Particularly in the operating room (OR), reducing, reusing and recycling can have a huge impact in protecting the environment as well as reducing hospital costs. Reasons to trim waste output range from good public relations, to regulations, to employee demand.

"Most hospitals are nonprofit, community organizations, and communities have started stepping up to the plate," says Kai Abelkis, hospital sustainability coordinator at the two-campus Boulder (Colo.) Community Hospital, where he oversees a program that reduced waste by 40 percent annually from its 1995 level, and saves $600,000 per year.

Abelkis has found that staff members often initiate recycling programs. "It's a new generation of employees," he says. "Recycling is typical in their households. If they don't see recycling in the workplace, they speak up and ask for it."

Meanwhile, nonprofit organizations such as Practice Greenhealth encourage environmental awareness. One of Practice Greenhealth's newest members is HCA, Nashville, Tenn., which announced plans to appoint sustainability coordinators at each of its 163 hospitals.

U.S. hospitals generate 2 million tons of waste per year, says Geraldine Falacy, R.N., CNOR, at PeaceHealth, a seven-hospital system based in Bellevue, Wash., where recycling has been a long-standing practice. Falacy told the 2009 meeting of the American Society for Healthcare Environmental Services (ASHES) that reasons to minimize the amount of waste sent to landfills include cost reduction, but that it is also a factor in Joint Commission accreditation under the Environment of Care standards.

One way to reduce waste, she told them, is to reduce the use of packaging and disposable supplies. "Reducing what comes in the front door directly affects what leaves out the back door," she noted.

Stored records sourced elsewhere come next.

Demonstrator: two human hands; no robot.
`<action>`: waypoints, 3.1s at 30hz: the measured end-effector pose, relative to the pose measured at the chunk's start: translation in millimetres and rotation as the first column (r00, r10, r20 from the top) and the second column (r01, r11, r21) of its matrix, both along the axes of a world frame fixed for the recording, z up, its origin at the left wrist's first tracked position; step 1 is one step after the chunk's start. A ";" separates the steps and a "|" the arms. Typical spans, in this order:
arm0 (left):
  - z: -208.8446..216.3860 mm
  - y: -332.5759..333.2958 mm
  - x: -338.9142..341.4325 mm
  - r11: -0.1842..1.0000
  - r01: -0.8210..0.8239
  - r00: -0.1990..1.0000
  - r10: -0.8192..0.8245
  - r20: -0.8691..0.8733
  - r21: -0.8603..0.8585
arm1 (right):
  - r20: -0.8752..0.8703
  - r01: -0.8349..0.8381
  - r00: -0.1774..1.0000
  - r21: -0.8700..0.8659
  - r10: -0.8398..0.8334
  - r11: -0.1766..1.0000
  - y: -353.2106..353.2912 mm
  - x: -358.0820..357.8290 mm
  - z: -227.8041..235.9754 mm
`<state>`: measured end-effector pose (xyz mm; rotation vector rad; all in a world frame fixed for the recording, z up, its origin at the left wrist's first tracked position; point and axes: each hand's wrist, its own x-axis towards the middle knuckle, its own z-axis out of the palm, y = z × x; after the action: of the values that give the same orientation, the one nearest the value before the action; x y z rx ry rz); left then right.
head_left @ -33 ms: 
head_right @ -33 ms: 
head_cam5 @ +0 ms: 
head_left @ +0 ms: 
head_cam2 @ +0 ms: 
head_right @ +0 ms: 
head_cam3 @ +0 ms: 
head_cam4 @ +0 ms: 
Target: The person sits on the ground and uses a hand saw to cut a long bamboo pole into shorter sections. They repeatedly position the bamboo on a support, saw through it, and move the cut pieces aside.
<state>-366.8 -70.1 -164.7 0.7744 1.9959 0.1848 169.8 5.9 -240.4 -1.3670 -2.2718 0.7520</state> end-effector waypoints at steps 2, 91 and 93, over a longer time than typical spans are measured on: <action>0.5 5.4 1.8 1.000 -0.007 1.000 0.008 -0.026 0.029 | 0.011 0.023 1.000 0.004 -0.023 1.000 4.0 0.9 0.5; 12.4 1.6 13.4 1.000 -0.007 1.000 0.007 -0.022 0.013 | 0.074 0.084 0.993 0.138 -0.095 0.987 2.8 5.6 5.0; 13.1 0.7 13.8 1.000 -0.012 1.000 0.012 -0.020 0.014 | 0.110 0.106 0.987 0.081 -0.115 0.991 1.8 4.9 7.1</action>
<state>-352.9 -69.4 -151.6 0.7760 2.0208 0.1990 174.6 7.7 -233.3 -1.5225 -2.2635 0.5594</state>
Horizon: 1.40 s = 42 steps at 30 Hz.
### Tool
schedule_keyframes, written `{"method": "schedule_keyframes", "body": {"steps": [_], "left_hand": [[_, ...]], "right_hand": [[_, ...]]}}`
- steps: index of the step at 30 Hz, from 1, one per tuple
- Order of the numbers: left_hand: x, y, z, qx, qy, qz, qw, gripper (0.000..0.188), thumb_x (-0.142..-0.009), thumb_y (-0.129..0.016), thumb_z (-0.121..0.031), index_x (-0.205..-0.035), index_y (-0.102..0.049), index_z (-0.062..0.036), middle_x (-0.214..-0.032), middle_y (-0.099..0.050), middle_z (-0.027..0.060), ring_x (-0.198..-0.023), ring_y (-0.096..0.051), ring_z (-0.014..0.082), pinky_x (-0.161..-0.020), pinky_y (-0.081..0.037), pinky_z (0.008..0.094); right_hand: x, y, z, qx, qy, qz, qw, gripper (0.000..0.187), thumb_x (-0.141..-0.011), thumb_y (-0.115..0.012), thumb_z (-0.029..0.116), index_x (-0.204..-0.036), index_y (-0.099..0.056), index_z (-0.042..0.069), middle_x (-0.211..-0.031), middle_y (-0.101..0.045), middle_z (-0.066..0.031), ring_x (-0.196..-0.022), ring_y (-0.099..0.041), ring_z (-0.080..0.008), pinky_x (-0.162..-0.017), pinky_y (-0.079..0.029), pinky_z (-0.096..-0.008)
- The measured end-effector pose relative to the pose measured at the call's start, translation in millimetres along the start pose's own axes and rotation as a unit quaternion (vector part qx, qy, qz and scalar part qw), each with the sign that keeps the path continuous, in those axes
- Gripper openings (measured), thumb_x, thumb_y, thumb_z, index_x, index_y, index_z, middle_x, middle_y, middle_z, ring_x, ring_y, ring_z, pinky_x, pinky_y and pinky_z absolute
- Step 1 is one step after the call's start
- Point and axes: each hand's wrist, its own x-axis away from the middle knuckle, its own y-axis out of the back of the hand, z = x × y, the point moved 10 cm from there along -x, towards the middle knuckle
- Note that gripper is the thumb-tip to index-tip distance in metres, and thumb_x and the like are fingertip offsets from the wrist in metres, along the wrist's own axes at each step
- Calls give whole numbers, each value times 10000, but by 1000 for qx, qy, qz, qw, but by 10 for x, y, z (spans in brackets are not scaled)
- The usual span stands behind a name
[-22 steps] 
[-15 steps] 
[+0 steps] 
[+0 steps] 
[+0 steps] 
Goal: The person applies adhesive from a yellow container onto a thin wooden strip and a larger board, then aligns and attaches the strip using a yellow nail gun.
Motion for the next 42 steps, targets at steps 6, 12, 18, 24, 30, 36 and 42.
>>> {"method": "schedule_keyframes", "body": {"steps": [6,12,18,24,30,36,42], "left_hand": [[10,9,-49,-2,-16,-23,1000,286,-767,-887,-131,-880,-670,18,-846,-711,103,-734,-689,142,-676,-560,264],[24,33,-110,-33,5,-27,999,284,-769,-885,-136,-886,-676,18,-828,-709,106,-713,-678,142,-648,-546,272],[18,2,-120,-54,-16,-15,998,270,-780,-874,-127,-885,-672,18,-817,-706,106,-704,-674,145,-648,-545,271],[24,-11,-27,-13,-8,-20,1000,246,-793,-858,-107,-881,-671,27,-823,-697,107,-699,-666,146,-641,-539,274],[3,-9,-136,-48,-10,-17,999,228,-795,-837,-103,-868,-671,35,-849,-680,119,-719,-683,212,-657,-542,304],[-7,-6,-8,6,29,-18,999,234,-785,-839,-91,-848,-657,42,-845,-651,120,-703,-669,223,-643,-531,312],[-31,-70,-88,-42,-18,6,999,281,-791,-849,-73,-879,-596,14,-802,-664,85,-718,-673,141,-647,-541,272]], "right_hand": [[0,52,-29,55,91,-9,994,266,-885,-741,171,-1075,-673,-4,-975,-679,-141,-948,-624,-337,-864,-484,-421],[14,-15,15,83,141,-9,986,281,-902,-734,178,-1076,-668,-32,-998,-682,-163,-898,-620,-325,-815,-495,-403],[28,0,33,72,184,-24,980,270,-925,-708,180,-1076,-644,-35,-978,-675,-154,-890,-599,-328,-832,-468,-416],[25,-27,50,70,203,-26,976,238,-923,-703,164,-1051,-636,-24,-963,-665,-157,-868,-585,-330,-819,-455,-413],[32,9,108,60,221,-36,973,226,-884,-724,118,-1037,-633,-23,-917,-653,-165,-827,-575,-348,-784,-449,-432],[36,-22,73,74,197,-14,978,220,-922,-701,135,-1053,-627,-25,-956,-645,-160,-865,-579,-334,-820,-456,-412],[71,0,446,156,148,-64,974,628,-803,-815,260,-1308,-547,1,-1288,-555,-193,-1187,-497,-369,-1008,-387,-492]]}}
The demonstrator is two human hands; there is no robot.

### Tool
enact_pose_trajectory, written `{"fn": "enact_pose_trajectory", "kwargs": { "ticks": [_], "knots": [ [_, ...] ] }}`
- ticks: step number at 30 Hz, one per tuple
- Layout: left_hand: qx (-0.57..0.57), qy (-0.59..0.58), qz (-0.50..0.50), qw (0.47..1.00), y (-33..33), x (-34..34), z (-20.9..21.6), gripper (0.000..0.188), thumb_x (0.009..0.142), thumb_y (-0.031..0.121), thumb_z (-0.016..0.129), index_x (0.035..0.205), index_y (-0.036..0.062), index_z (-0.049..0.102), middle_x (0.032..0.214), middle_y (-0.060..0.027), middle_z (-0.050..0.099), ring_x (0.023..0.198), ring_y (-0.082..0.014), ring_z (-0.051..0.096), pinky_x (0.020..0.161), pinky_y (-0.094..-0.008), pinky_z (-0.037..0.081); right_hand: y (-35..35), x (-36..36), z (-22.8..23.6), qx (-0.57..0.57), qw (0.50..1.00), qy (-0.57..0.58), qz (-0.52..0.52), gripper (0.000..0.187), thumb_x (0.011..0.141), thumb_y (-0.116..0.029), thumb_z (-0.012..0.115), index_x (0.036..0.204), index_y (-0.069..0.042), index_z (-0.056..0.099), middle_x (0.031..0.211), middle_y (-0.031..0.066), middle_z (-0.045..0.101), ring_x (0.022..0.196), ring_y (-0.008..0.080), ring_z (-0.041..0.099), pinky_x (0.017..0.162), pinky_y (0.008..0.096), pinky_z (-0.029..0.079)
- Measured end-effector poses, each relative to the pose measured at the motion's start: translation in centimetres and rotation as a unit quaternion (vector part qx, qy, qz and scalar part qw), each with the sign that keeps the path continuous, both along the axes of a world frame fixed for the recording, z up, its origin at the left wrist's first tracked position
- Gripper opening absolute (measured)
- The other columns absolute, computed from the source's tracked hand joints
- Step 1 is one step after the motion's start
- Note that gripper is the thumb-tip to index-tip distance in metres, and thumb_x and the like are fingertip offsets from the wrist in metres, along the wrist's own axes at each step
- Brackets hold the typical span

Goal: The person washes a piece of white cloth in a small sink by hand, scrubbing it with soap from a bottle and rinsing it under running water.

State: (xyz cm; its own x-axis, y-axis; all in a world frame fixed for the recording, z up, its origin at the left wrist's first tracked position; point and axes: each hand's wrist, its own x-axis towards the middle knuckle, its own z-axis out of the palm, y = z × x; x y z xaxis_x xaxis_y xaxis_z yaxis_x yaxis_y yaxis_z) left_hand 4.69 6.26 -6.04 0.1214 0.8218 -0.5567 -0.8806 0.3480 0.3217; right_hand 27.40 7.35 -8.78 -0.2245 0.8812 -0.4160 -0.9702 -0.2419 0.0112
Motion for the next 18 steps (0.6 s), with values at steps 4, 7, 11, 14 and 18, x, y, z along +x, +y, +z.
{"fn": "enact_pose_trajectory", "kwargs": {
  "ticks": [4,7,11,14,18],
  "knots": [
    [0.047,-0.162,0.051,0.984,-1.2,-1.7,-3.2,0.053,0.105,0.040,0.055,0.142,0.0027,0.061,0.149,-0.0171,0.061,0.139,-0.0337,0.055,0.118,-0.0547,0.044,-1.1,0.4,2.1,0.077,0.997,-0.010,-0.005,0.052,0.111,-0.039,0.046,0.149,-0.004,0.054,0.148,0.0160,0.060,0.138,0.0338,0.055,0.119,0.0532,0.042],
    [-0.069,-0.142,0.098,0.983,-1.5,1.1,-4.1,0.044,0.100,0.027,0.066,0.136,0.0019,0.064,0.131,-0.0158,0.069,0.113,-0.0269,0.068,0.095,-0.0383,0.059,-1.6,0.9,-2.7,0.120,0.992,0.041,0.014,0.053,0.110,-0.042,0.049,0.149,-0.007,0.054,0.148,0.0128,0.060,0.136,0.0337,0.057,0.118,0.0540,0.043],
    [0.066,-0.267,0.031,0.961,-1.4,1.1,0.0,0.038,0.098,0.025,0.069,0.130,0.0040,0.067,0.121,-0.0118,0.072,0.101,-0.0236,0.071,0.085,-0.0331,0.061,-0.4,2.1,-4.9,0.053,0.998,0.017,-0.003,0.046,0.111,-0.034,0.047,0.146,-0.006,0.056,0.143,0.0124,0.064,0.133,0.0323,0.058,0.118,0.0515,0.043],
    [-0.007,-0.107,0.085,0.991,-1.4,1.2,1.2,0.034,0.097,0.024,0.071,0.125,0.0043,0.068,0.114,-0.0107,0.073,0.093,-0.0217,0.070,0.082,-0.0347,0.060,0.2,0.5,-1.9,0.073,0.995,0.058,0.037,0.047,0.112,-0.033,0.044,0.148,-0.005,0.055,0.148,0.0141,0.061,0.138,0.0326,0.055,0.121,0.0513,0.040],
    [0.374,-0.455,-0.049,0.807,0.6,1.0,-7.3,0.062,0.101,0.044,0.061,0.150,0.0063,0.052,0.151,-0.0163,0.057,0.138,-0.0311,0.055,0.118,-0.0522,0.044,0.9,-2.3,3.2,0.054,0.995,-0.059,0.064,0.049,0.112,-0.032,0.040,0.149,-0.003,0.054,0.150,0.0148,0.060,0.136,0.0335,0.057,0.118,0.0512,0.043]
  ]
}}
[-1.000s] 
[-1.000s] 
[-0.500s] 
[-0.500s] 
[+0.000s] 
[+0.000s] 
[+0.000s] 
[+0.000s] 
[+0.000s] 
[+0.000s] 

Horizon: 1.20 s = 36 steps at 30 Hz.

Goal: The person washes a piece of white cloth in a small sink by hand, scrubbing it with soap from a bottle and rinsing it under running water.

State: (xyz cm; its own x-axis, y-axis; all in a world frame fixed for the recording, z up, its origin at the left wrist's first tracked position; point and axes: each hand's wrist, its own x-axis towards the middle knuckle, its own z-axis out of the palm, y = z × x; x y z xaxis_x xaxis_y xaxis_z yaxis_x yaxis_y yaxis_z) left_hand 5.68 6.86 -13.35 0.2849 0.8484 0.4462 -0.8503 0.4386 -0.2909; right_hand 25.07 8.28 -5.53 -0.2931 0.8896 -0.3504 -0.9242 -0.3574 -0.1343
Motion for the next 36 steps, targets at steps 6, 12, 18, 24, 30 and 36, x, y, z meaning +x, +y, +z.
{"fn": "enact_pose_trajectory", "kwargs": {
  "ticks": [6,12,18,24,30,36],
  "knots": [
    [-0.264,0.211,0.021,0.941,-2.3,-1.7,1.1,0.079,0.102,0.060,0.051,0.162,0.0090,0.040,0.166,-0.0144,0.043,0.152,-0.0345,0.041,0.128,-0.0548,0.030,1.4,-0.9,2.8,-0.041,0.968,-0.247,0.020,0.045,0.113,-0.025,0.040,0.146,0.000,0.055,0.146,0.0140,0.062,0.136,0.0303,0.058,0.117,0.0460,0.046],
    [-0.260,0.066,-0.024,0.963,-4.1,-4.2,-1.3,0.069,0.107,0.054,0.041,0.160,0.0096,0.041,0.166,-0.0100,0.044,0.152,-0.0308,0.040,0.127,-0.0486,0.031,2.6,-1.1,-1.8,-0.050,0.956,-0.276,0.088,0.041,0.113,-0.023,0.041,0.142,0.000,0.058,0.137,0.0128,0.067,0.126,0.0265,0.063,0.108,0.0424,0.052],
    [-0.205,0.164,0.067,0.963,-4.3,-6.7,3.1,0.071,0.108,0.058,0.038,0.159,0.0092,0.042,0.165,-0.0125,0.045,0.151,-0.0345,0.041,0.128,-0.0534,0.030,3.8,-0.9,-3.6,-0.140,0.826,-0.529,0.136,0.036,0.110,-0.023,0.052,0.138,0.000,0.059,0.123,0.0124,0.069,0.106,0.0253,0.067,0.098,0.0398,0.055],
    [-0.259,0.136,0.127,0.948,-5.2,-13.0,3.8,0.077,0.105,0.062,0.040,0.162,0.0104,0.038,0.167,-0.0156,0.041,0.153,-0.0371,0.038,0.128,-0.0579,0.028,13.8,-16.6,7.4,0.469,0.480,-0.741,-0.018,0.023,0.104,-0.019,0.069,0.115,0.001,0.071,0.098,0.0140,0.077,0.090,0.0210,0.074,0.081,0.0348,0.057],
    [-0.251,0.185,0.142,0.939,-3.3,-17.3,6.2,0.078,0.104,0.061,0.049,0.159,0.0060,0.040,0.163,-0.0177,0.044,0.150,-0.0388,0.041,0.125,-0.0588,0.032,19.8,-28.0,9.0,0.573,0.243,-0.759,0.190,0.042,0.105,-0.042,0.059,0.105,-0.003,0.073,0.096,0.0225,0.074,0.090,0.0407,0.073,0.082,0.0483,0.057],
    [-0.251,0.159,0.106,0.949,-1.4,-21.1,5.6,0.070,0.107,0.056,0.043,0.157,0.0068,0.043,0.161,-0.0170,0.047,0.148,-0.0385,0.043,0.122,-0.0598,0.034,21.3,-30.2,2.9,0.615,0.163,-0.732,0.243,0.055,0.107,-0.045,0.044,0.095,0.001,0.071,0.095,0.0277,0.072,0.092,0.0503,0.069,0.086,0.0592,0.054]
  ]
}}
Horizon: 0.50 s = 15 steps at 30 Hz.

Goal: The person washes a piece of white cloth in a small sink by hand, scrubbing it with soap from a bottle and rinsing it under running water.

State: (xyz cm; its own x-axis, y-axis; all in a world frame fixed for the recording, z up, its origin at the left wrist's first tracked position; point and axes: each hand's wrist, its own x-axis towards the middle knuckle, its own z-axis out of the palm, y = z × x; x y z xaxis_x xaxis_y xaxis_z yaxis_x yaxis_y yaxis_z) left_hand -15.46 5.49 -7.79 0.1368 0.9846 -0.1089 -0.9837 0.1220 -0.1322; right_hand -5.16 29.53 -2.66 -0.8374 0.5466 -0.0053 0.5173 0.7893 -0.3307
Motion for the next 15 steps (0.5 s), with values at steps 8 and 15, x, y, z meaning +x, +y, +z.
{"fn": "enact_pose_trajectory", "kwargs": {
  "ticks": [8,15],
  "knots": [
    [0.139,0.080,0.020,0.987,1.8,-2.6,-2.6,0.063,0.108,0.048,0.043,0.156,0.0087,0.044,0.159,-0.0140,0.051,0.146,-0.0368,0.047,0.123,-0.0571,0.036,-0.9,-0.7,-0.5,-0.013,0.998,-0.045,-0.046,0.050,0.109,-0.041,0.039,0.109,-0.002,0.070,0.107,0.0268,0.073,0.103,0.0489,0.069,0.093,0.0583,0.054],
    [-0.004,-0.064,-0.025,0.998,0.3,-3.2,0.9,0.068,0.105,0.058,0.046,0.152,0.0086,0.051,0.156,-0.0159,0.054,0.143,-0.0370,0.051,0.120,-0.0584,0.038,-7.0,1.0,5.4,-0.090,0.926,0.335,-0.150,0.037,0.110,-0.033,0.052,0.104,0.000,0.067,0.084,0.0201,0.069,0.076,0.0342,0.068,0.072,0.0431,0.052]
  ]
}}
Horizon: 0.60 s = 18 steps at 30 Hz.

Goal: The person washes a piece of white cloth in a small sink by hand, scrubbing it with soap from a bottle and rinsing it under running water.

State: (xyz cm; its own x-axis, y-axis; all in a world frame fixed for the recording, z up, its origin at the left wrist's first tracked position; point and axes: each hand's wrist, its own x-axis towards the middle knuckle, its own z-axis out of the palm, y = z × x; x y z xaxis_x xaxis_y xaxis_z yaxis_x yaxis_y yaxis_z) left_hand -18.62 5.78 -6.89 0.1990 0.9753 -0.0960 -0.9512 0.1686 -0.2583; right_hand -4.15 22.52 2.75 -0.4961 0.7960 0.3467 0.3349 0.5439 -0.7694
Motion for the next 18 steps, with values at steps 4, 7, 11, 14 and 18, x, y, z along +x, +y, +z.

At first, there will be an investment in reusable products and collection bins for recycling. Obtain data, she urged, on the recycling process, costs and the resources available to accept waste. Then, recruit "champions" among physicians and OR nurses.

ASHES Executive Director Patti Costello says that communication and collaboration are critical for OR nurse and environmental services managers seeking to recycle. "You can be environmentally sustainable in the OR," she says. "But success is dependent on the culture and relationship with surgeons and anesthesiologists. Understanding each other's space, concerns and goals will go a long way in affecting sustainable outcomes."

Like Abelkis, Mark Mason found employee requests to be the driving force behind recycling. Mason is administrative director of patient and support services at Beaumont Hospital, a Troy, Mich., facility that is part of a three-hospital system in Michigan.

After fielding phone calls from employees and colleagues, Mason formed a "Green Team" in August 2008. Anyone who called him asking about recycling was invited to join the team and help plan a systemwide program.

The initial effort began on the Troy, Mich., campus, where a building expansion gave Mason the opportunity
to install a 1,500-square-foot recycling drop-off center. The hospital crushes cardboard, plastic, metal and other materials for transport to a local recycler and a national firm.

In ORs, the focus is on waste generated before the procedure, such as blue wrap and paper. "That took about 80 percent of the waste," Mason says. He is also re-educating staff on what items should not be placed in medical waste containers.

This year, he says, "we're refining our processes and getting more people involved."